▶ **Task requirements**:
Each line below must be reproduced exactly.

▶ **Supplied material**:

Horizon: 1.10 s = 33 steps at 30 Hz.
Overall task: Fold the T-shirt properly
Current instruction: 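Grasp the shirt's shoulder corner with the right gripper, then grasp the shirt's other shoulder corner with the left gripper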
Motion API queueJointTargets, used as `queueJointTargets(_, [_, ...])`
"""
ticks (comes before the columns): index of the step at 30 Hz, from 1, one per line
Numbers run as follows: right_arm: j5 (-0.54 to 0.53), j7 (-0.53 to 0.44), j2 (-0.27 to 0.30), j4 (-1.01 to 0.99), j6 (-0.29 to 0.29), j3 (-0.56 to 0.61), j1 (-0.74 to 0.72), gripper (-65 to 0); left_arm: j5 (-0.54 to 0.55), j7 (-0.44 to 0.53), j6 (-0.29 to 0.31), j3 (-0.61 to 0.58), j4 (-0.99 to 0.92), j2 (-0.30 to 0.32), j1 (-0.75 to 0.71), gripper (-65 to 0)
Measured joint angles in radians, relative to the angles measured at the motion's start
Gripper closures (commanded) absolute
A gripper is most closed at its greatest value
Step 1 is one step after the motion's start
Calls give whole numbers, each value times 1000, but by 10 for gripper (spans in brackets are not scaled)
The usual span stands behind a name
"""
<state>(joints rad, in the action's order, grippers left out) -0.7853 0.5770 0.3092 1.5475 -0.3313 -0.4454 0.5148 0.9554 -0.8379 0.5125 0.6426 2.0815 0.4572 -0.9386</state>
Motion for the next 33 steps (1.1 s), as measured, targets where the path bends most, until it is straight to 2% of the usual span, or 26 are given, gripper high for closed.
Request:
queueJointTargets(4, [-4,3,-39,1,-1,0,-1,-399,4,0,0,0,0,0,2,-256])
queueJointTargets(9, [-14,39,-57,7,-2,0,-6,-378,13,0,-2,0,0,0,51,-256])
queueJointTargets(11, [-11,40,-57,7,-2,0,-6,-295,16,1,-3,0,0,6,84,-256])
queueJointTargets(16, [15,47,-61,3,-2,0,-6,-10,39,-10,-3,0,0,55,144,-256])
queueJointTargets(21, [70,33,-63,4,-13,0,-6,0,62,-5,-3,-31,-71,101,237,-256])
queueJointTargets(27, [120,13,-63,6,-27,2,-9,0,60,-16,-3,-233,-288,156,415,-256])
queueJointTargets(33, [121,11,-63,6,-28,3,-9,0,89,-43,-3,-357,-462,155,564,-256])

▶ **Output of the exercise**:
Horizon: 1.10 s = 33 steps at 30 Hz.
Overall task: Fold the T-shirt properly
Current instruction: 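Grasp the shirt's shoulder corner with the right gripper, then grasp the shirt's other shoulder corner with the left gripper
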Motion API queueJointTargets, used as `queueJointTargets(_, [_, ...])`
"""
ticks (comes before the columns): index of the step at 30 Hz, from 1, one per line
Numbers run as follows: right_arm: j5 (-0.54 to 0.53), j7 (-0.53 to 0.44), j2 (-0.27 to 0.30), j4 (-1.01 to 0.99), j6 (-0.29 to 0.29), j3 (-0.56 to 0.61), j1 (-0.74 to 0.72), gripper (-65 to 0); left_arm: j5 (-0.54 to 0.55), j7 (-0.44 to 0.53), j6 (-0.29 to 0.31), j3 (-0.61 to 0.58), j4 (-0.99 to 0.92), j2 (-0.30 to 0.32), j1 (-0.75 to 0.71), gripper (-65 to 0)
Measured joint angles in radians, relative to the angles measured at the motion's start
Gripper closures (commanded) absolute
A gripper is most closed at its greatest value
Step 1 is one step after the motion's start
Calls give whole numbers, each value times 1000, but by 10 for gripper (spans in brackets are not scaled)
The usual span stands behind a name
"""
<state>(joints rad, in the action's order, grippers left out) -0.7853 0.5770 0.3092 1.5475 -0.3313 -0.4454 0.5148 0.9554 -0.8379 0.5125 0.6426 2.0815 0.4572 -0.9386</state>
Motion for the next 33 steps (1.1 s), as measured, targets where the path bends most, until it is straight to 2% of the usual span, or 26 are given, gripper high for closed.
Request:
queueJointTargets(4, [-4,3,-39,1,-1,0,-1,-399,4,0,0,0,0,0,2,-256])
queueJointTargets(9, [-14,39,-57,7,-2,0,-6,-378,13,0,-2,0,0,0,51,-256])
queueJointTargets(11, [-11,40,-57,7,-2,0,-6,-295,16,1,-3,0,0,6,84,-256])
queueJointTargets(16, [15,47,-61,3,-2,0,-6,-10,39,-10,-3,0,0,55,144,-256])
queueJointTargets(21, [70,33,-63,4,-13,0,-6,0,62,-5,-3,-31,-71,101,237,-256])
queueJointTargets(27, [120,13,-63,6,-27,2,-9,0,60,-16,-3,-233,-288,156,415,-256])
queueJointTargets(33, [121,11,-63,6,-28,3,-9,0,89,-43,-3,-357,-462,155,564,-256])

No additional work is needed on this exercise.